Clément Mallet is currently a Senior Researcher in geospatial computer vision. His research interests include point cloud and optical image processing, land-cover classification, and more generally multimodal remote sensing. He is the former director of the LASTIG with the French National Institute for Geographic Information and Forestry (IGN) and Université Gustave Eiffel (France). He is the Editor-in-Chief of the ISPRS Journal of Photogrammetry and Remote Sensing since 2021 and co-chair of the biennal JURSE conference related to urban remote sensing. He is Deputy Director of Théia@Data Terra, the French consortium related to Earth Observation for land-surfaces. Previously, he served as the Editor-in-Chief for the French Journal of Photogrammetry and Remote Sensing between 2011 and 2015 and was Program chair of various events such as the ISPRS Congress 2020 and 2021 and the ISPRS Geospatial Week 2015.

Elliot Vincent

Elliot Vincent recently completed his Ph.D. in Computer Science at École nationale des ponts et chaussées and Inria in Paris, France. He is now an AI Coordinator and researcher at the French National Institute of Geographic and Forest Information (IGN), affiliated with the LASTIG laboratory. His research interests include machine learning and computer vision for remote sensing, with a focus on change detection and deep learning applied to 2D and 3D geospatial data.
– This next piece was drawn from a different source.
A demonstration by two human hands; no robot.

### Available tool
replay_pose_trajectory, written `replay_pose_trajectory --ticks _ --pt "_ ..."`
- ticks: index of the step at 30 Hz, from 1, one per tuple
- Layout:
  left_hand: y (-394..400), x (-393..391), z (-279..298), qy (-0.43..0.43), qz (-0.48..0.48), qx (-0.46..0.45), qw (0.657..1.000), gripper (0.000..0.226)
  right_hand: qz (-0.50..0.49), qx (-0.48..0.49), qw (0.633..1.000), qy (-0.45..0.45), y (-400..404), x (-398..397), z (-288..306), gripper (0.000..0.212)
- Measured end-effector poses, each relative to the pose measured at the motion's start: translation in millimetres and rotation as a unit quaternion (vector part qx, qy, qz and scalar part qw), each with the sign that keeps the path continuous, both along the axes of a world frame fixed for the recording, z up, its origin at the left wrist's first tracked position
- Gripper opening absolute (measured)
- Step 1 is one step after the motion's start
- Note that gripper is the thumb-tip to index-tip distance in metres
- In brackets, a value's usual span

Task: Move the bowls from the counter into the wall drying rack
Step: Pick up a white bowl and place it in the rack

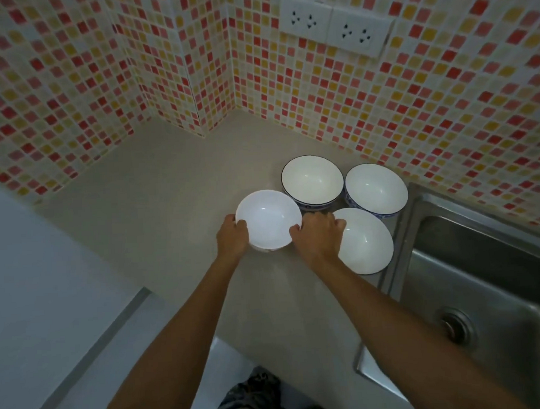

He has published at leading computer vision venues, including CVPR, ICCV and ICDAR, contributing to topics such as unsupervised scene decomposition, 3D aerial scan parsing, and large-scale visual geolocation, His recent contributions span satellite image time series analysis, semantic change detection, and the monitoring of archaeological sites from satellite imagery.

Sining Chen

Sining Chen received the Bachelor's degree in marine science at Xiamen University, Xiamen, China, in 2018, and the Master's degree in Earth-oriented Space Science and Technology (ESPACE) at Technical University of Munich (TUM), Munich, Germany in 2020. He is pursuing a Ph.D. degree at the Chair of Data Science in Earth Observation at Technical University of Munich (TUM) since September 2021. He was a DLR/DAAD Doctoral Research Fellow at the Remote Sensing Technology Institute, German Aerospace Center (DLR), Wessling, Germany, from September 2021 to August 2023. His research interests include deep learning, monocular height estimation, and 3D building reconstruction.